The houses were little more than sheds: simple cruck-built frames with cob used to fill the spaces. Perkin took them to Guy’s house first. It was empty, because Guy himself would be in the coppice with his children. He lived the outdoor life of a charcoal-burner, and even now he had a great pile smoking away. Perkin told them that his wife was off helping Beorn’s wife brew ale. It was often a collaborative task.

Baldwin glanced at Simon as they moved towards the farther of the two properties. For his own part, his hand kept straying to the hilt of his sword, as though seeking comfort from it. But there could be no comfort in a place like this. Baldwin was aware of a heaviness in his soul at the thought that this was a place where a young woman could have been dragged, perhaps screaming and desperate, only to be bound and tortured to death.

‘This Pagan,’ he said. ‘Tell me, Perkin: does he work for Sir Geoffrey?’

‘No, never. He was always devoted to Sir William and Sir Robert.’

‘Lady Isabel’s husband and his father?’

‘Yes. Pagan would spit on money offered to him by Sir Geoffrey — he still thinks that the family should return to their own house. As do most of us.’

‘A bold comment, friend,’ Baldwin noted.

‘Our new master is a leader of thieves and felons. How can we be loyal to him?’ Perkin snapped.

‘If I am right you will not have to compromise your loyalty for long,’ Baldwin said. ‘If he has a part in this murder, I shall see him taken to Exeter, I swear.’

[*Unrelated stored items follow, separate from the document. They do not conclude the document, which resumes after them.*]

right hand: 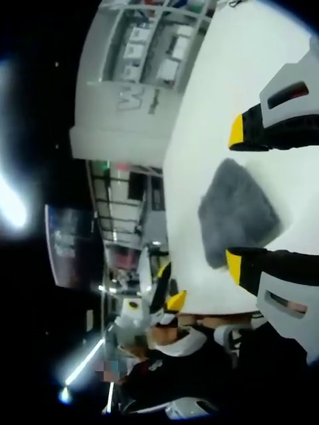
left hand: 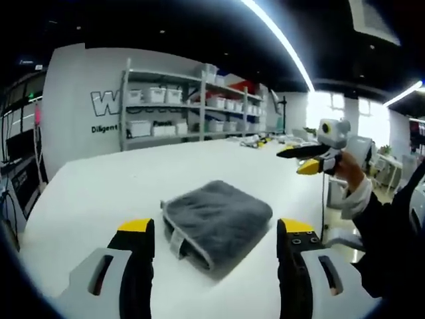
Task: Open the folded towel by lifting each exposed corner and separating the folded layers until the towel lies flat within the target outline without major curled edges
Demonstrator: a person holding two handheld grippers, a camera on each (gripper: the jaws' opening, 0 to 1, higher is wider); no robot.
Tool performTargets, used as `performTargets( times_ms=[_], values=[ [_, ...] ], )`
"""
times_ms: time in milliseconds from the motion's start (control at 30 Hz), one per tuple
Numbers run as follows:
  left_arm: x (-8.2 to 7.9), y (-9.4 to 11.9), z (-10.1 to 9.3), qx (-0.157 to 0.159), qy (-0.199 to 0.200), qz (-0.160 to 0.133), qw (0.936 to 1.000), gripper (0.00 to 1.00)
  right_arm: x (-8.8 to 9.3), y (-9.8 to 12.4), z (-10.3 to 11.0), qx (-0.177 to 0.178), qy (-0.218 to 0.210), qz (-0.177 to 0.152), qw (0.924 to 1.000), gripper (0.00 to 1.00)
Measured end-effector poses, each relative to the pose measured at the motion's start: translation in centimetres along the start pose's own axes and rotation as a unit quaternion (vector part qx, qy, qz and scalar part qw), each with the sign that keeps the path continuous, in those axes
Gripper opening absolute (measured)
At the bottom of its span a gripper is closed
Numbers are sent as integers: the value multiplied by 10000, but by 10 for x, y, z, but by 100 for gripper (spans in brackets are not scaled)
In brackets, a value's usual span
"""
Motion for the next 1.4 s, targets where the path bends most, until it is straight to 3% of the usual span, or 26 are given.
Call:
performTargets(
  times_ms=[100, 167, 233, 367, 467, 500, 600, 900, 1400],
  values=[
    [5, -2, 0, 23, 54, 34, 10000, 74, 7, -3, 3, -18, 5, 148, 9999, 57],
    [5, -3, -3, 114, 429, -101, 9990, 81, 10, -5, 5, -11, 5, 195, 9998, 57],
    [8, -4, -3, 179, 540, -60, 9984, 84, 13, -6, 10, -92, -1, 247, 9997, 57],
    [12, -8, -1, 131, 450, -101, 9989, 79, 18, -10, 17, -256, 101, 382, 9989, 58],
    [19, -13, -1, 176, 326, -68, 9993, 64, 22, -13, 18, -266, 122, 433, 9986, 58],
    [23, -14, -1, 178, 372, 7, 9991, 63, 23, -14, 18, -265, 102, 447, 9986, 58],
    [28, -17, -1, 181, 373, 91, 9991, 68, 24, -14, 18, -240, 58, 458, 9986, 58],
    [34, -17, 5, 68, 368, 189, 9991, 69, 27, -17, 14, -217, -112, 376, 9990, 54],
    [46, -16, 13, -54, 287, 451, 9986, 63, 40, -24, 14, -304, -154, 548, 9979, 51]
  ],
)
Point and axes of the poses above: the point that each gripper's makers call its tool centre point, and the gripper's own axes: y roughly backward along the fingers, z roughly to its left, x roughly out of its underside, the point moved 1 cm from there along y, roughly backward along the fingers, and after that the axes turned 2 degrees about -z, right-handed, at the moved point
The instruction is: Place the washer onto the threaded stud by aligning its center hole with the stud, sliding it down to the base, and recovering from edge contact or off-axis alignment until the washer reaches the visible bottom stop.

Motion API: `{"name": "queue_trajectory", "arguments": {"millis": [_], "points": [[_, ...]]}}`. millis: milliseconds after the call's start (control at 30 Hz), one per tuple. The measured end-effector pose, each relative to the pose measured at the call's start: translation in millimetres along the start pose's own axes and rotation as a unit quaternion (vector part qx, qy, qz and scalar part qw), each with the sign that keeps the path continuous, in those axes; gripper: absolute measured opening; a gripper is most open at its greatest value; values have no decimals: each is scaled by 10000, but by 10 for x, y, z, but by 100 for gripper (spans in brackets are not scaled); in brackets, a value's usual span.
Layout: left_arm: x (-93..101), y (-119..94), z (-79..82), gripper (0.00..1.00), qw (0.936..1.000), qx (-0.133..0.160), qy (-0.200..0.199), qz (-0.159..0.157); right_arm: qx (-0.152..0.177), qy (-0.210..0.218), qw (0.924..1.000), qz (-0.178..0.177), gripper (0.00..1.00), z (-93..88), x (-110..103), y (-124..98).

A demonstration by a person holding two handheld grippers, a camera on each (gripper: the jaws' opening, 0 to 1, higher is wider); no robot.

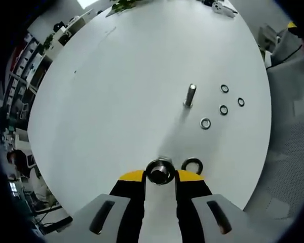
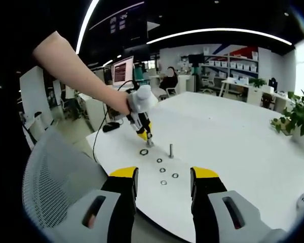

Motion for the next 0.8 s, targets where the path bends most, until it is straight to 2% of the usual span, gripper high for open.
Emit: {"name": "queue_trajectory", "arguments": {"millis": [100,400,800], "points": [[33,10,-1,17,10000,-47,-12,-69,-8,-11,10000,8,43,-1,-2,4],[15,30,16,18,10000,-9,68,28,32,15,10000,-11,43,8,6,2],[2,67,-21,18,9999,17,-100,26,-1,-7,10000,-9,43,-5,2,4]]}}
Point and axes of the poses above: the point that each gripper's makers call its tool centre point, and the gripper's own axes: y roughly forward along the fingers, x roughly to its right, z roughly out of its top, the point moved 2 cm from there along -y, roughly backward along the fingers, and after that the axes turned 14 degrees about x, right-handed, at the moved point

‘You think he does?’ Perkin asked hopefully.

Baldwin shook his head ruminatively. ‘All I can say for certain is that Pagan appears to have some explaining to do, as does this Walter. This is the house?’

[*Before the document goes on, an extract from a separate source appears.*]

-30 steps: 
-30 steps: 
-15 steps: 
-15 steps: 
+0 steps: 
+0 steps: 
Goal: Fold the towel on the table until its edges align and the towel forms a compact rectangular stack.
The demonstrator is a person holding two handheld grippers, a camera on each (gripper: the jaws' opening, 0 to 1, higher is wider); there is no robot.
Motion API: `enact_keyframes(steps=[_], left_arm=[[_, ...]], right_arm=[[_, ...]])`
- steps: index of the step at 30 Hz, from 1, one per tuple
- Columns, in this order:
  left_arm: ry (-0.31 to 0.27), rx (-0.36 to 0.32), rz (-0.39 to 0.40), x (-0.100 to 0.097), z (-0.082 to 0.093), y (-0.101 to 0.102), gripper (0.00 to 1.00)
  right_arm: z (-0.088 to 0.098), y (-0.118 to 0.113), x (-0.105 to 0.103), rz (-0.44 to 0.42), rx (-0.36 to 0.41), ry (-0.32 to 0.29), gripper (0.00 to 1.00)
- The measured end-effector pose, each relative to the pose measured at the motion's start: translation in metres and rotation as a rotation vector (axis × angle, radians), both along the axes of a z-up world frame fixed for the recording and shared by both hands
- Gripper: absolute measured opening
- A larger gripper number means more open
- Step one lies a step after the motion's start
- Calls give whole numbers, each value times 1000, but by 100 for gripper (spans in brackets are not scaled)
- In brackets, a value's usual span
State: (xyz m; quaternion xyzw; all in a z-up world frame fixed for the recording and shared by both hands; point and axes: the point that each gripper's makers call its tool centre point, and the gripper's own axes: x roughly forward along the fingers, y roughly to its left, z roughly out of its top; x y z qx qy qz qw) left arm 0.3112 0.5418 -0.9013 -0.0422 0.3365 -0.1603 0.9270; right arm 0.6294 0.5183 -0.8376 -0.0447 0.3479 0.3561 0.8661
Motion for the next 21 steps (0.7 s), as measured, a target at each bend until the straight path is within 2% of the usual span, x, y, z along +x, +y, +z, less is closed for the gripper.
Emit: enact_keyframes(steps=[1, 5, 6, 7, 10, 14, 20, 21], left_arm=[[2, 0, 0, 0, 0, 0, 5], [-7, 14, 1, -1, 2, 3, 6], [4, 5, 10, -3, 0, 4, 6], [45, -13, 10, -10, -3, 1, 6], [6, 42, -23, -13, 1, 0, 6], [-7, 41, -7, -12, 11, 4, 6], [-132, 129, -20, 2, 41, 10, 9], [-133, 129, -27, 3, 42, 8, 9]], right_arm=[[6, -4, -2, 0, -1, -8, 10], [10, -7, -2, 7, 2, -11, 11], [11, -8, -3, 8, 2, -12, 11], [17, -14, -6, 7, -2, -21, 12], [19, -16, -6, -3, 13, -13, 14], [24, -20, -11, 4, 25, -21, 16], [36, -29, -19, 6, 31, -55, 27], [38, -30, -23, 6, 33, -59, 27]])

They had reached a ramshackle building with green walls and a roof composed of chestnut shingles — a rare sight in Devonshire. Baldwin put his hand to the door and opened the latch. He pushed. There was a squeak and a scraping noise as the timbers moved over the rough flooring.

It was a small chamber, perhaps only twelve feet by ten. A hearth lay in the middle of the floor, a cauldron nearby. There was a stench of rancid ale about the room, and on the single low table there was a hunk of dry bread and some ancient cheese, on which the flies were eagerly prancing. A palliasse was rolled neatly and rested on a shelf, while in a hollow dug out of the wall there stood all the man’s most prized possessions: a small crucifix, a shell and lead pilgrim’s badge. There was also a malformed horseshoe.

Baldwin picked it up. ‘This is a terrible piece of work.’

‘What of it? It’s not for sale.’

‘Ah! Pagan, I was wondering whether you would join us here,’ Baldwin said, eyeing the old but well-polished sword in his hand.